◆ **Task to carry out**: The answer must be every line of the records in which the string "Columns" appears.

================================

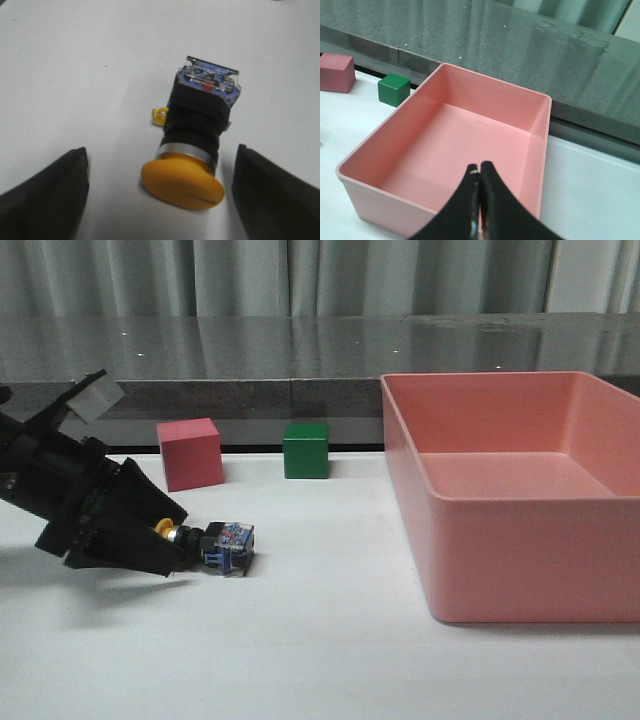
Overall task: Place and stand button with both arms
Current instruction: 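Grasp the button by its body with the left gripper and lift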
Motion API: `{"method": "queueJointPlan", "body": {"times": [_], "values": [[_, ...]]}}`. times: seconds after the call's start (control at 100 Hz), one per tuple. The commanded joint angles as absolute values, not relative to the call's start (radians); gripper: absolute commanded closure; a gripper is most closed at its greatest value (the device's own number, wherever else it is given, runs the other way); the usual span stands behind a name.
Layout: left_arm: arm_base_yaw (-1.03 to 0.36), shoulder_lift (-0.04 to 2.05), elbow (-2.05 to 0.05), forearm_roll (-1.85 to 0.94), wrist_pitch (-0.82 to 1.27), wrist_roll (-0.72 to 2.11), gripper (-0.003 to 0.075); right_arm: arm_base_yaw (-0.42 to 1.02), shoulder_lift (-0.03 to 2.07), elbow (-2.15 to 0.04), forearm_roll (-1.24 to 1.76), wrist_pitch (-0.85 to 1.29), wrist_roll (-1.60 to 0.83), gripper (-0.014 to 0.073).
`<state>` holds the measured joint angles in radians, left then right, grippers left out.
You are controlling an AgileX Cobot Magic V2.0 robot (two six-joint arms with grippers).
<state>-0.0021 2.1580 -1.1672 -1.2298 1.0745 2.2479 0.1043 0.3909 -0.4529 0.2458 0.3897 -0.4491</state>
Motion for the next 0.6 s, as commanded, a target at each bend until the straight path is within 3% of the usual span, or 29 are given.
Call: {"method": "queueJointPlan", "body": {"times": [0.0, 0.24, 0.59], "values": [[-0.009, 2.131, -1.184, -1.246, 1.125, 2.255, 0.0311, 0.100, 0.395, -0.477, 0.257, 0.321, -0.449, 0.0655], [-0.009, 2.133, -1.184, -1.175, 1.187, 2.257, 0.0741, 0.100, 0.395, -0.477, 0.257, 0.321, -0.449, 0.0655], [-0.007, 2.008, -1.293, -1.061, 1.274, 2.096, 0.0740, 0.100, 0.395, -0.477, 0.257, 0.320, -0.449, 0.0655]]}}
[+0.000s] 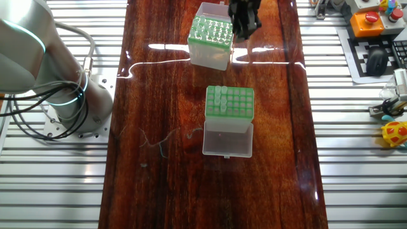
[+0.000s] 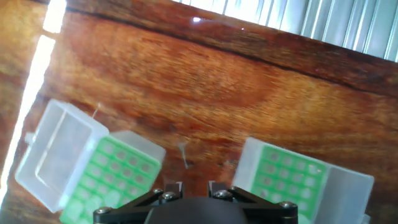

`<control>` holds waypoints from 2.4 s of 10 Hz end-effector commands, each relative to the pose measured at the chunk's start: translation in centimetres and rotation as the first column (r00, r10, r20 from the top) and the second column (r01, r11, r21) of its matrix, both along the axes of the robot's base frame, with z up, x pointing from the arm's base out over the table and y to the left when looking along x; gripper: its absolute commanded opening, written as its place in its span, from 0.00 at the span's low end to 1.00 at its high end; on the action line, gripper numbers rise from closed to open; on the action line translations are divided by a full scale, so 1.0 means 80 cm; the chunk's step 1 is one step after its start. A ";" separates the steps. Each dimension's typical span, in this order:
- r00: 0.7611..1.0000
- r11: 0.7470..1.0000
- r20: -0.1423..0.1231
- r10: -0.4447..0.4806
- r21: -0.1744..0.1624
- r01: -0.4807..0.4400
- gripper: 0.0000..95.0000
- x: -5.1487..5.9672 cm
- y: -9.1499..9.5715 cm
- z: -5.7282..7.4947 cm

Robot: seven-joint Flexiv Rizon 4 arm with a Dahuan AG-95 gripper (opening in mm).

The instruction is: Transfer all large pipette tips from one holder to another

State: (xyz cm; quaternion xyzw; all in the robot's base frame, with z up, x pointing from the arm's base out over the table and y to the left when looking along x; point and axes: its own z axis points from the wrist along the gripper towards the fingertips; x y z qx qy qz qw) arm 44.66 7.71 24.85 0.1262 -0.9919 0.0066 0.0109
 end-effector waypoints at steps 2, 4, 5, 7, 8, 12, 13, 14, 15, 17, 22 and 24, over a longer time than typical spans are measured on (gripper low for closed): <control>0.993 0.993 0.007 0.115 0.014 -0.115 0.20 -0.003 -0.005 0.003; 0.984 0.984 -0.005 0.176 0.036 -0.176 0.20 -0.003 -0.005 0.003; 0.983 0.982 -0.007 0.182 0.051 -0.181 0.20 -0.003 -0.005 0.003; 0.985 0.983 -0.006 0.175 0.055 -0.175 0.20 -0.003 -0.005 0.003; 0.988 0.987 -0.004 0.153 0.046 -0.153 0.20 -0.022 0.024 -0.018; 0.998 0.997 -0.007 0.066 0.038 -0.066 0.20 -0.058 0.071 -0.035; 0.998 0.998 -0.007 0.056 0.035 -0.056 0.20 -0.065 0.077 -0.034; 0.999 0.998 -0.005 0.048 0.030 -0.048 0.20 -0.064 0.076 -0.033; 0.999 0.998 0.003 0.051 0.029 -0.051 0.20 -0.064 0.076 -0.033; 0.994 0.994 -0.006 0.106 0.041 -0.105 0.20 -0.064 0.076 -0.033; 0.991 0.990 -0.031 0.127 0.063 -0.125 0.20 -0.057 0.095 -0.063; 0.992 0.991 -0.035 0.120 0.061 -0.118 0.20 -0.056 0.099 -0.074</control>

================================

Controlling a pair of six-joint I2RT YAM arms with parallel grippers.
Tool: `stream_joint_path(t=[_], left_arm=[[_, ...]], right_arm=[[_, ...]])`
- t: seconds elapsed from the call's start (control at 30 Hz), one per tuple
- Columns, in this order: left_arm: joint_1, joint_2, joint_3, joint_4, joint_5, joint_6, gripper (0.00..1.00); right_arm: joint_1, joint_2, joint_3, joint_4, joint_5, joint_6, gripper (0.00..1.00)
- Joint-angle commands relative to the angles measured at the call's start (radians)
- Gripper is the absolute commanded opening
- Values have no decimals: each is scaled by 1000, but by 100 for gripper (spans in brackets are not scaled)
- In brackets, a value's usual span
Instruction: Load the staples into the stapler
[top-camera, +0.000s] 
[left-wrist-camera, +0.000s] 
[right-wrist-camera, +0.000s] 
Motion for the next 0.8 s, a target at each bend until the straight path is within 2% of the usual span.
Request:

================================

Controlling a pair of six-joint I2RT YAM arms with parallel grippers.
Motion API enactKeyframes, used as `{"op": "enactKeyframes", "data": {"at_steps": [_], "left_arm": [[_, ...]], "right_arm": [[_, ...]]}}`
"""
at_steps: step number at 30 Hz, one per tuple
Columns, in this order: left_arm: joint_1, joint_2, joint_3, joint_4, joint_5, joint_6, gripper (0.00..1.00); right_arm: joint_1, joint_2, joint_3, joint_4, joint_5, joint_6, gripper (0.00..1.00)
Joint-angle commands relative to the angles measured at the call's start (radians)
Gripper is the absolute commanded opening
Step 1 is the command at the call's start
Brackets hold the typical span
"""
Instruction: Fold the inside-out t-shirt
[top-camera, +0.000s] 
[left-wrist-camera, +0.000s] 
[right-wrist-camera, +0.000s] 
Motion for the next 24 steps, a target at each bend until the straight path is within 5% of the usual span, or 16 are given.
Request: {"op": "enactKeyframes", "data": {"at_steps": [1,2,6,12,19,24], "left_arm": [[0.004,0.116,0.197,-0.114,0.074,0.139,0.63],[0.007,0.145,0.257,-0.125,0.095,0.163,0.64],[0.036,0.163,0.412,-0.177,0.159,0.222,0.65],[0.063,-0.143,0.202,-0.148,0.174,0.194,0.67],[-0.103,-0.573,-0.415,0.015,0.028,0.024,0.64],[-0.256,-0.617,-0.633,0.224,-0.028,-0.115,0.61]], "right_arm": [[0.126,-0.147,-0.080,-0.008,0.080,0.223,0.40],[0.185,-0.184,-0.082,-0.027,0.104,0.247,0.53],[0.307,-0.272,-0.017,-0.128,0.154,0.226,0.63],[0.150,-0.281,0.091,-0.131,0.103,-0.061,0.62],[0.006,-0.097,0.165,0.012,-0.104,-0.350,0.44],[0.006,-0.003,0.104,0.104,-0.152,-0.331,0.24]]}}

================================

◆ **Reply to the exercise**:
- Columns, in this order: left_arm: joint_1, joint_2, joint_3, joint_4, joint_5, joint_6, gripper (0.00..1.00); right_arm: joint_1, joint_2, joint_3, joint_4, joint_5, joint_6, gripper (0.00..1.00)
Columns, in this order: left_arm: joint_1, joint_2, joint_3, joint_4, joint_5, joint_6, gripper (0.00..1.00); right_arm: joint_1, joint_2, joint_3, joint_4, joint_5, joint_6, gripper (0.00..1.00)

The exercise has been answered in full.